==== Collected material ====

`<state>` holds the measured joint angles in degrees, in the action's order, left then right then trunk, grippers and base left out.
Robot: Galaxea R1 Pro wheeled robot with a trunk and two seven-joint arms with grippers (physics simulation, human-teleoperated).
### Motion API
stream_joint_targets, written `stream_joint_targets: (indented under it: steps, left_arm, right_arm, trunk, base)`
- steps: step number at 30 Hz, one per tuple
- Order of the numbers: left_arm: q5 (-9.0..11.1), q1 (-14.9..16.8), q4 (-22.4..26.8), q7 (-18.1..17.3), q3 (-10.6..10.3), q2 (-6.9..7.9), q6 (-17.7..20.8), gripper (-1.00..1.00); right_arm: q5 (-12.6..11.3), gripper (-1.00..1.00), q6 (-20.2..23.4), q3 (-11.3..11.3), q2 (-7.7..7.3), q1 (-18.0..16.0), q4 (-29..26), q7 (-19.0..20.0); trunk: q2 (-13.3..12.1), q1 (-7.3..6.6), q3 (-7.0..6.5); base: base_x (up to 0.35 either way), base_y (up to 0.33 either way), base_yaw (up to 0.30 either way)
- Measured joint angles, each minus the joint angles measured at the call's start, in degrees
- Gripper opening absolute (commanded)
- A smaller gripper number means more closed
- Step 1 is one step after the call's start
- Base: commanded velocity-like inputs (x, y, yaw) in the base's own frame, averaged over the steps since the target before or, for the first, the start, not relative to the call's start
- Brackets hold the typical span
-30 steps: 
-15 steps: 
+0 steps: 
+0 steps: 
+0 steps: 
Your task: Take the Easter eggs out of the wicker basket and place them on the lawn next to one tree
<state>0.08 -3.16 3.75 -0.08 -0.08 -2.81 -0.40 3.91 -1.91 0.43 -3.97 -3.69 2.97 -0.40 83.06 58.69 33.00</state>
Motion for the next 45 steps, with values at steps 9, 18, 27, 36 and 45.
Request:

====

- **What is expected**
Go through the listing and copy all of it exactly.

- **Answer box**
`<state>` holds the measured joint angles in degrees, in the action's order, left then right then trunk, grippers and base left out.
Robot: Galaxea R1 Pro wheeled robot with a trunk and two seven-joint arms with grippers (physics simulation, human-teleoperated).
### Motion API
stream_joint_targets, written `stream_joint_targets: (indented under it: steps, left_arm, right_arm, trunk, base)`
- steps: step number at 30 Hz, one per tuple
- Order of the numbers: left_arm: q5 (-9.0..11.1), q1 (-14.9..16.8), q4 (-22.4..26.8), q7 (-18.1..17.3), q3 (-10.6..10.3), q2 (-6.9..7.9), q6 (-17.7..20.8), gripper (-1.00..1.00); right_arm: q5 (-12.6..11.3), gripper (-1.00..1.00), q6 (-20.2..23.4), q3 (-11.3..11.3), q2 (-7.7..7.3), q1 (-18.0..16.0), q4 (-29..26), q7 (-19.0..20.0); trunk: q2 (-13.3..12.1), q1 (-7.3..6.6), q3 (-7.0..6.5); base: base_x (up to 0.35 either way), base_y (up to 0.33 either way), base_yaw (up to 0.30 either way)
- Measured joint angles, each minus the joint angles measured at the call's start, in degrees
- Gripper opening absolute (commanded)
- A smaller gripper number means more closed
- Step 1 is one step after the call's start
- Base: commanded velocity-like inputs (x, y, yaw) in the base's own frame, averaged over the steps since the target before or, for the first, the start, not relative to the call's start
- Brackets hold the typical span
-30 steps: 
-15 steps: 
+0 steps: 
+0 steps: 
+0 steps: 
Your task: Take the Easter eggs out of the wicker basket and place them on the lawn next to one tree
<state>0.08 -3.16 3.75 -0.08 -0.08 -2.81 -0.40 3.91 -1.91 0.43 -3.97 -3.69 2.97 -0.40 83.06 58.69 33.00</state>
Motion for the next 45 steps, with values at steps 9, 18, 27, 36 and 45.
Request:

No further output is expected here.